Why Fido is our BFF: Book review

Rescue dogs can bring out the humanity in all of us, which is why they’re used for therapeutic purposes with prison inmates


Dogs and underdogs: finding happiness at both ends of the leash

Elizabeth Abbott

Best-known for her popular histories of human relationships (A History of Mistresses, A History of Marriage) and objects (Sugar: A Bittersweet History), Abbott, a Canadian academic and author, departs from form with this book. An account of her volunteer efforts to rescue unwanted and abused dogs, it begins in Haiti, where she was a reporter for Reuters during the Duvalier era and where she left behind her beloved dog, Tommy, and ends in her Toronto home, “a way station for needy dogs.” In between trot a large cast of canine characters, with Bonzi the beagle as the main plot device.

From his rescue in rural Ohio to his stint at a dog-training program in an American prison and, finally, his adoption by the author, Bonzi personifies Abbott’s mantra that redemption does not discriminate. Through his and other dogs’ inspiring stories, Abbott gets at the highs and lows of loving an animal we will inevitably outlive: the therapeutic balm of physical contact, the way a damaged rescue dog can become both our “albatross and purpose,” and the acute grief when a beast who loved us unconditionally finally dies.
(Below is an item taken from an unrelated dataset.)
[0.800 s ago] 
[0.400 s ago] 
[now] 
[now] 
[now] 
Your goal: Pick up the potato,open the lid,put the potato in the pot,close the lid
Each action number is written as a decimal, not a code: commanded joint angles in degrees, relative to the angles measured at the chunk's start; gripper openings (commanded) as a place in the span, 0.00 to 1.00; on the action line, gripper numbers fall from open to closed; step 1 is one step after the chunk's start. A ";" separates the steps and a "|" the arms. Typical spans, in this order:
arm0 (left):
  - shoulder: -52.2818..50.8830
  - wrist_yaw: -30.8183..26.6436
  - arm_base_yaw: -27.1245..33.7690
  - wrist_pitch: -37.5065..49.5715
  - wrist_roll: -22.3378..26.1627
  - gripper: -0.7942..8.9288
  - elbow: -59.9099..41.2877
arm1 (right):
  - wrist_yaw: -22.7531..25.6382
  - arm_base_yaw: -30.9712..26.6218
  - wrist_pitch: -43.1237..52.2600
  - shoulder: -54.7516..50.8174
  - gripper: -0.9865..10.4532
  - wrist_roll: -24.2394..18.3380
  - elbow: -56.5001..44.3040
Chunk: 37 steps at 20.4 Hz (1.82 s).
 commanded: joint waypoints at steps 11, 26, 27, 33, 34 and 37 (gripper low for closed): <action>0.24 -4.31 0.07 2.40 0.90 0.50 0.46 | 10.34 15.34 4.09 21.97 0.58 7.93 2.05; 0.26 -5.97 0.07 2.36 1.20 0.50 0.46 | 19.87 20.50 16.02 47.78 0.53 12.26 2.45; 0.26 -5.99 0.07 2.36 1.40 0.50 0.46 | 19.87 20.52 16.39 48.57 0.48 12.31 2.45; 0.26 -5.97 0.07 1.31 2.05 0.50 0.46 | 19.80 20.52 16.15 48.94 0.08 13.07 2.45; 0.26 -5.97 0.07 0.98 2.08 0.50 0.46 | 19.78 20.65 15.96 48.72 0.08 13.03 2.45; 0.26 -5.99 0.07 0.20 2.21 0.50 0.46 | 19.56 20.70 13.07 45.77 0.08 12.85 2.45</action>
“Inside prison, hatred and vitriol are in the air that you breathe; initiative and self-esteem are frowned on,” writes Shane Livingston, an imprisoned dog trainer who has since been released. “But when you get a dog and become a trainer, you are forced to reclaim your initiative, and sense of self-worth with it . . . You learn to let go of anger, to try to be better.”
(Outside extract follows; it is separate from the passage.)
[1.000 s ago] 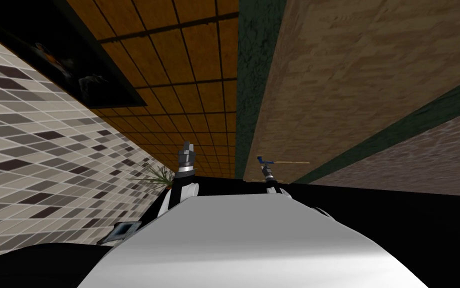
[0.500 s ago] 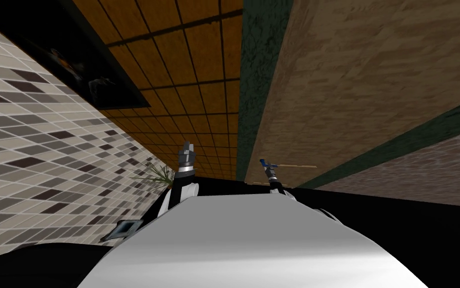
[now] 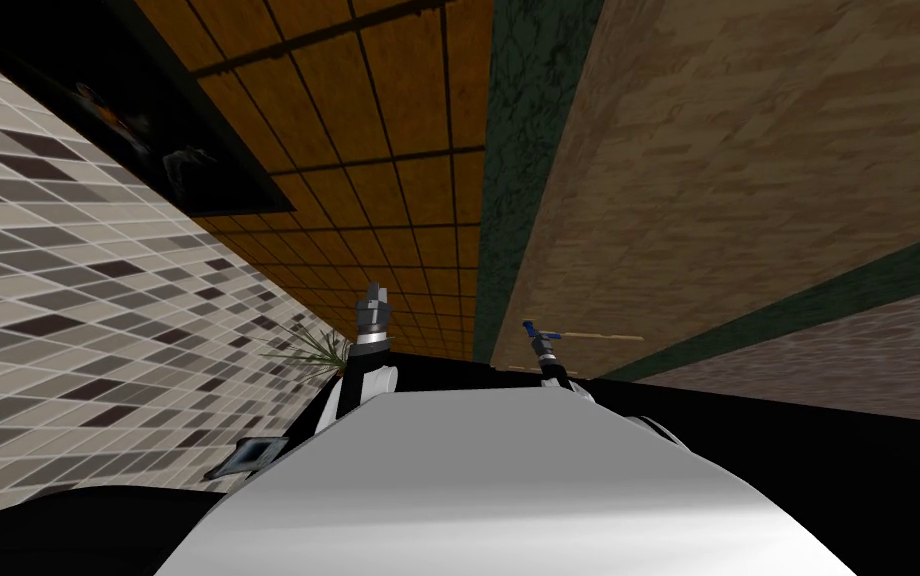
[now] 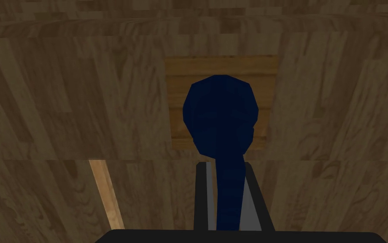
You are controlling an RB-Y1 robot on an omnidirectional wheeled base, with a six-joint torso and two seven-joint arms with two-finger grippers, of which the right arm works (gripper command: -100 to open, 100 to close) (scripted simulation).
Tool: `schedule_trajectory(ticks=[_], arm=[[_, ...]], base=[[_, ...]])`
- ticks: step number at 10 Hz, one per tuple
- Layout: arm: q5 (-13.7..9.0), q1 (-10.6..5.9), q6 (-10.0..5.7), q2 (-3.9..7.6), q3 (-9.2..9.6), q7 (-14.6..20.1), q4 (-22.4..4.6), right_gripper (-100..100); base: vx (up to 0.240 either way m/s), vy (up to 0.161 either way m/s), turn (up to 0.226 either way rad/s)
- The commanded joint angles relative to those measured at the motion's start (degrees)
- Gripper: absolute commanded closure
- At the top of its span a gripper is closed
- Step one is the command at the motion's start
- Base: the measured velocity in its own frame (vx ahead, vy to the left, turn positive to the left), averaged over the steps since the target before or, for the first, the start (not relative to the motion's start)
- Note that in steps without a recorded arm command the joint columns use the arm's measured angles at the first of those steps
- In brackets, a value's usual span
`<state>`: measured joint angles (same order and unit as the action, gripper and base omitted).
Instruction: Pull the door open
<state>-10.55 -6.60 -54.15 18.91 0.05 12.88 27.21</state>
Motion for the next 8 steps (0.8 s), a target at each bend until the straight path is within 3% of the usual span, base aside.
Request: schedule_trajectory(ticks=[1, 3, 8], arm=[[0.0, 0.05, -0.04, -0.01, 0.01, 0.0, 0.0, 100], [0.0, 0.05, -0.04, -0.01, 0.01, 0.0, 0.0, 100], [1.7, 2.16, -2.9, 2.55, 3.09, 3.9, 0.2, 100]], base=[[-0.008, -0.001, 0.003], [0.0, 0.0, 0.0], [-0.181, -0.062, 0.131]])
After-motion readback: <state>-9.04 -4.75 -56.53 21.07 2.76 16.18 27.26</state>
When the words of her subjects pack such a visceral punch, Abbott’s uncharacteristic lapses into sentimentality—she recreates dialogue at a humane society, for one—seem clumsy and unnecessary. But her profound emotional connection to this subject distinguishes it from her other biographies. She believes all dogs, no matter how ill or injured, need saving, and that we humans owe it to them to “trade with the gifts God gave us.” In her single-minded commitment to the cause, some readers may see zeal bordering on fanaticism. But she did indeed find happiness at both ends of the leash. And as someone whose adopted rescue dog also brought her joy (and eventual heartbreak), this reader is deeply grateful to her and others like her.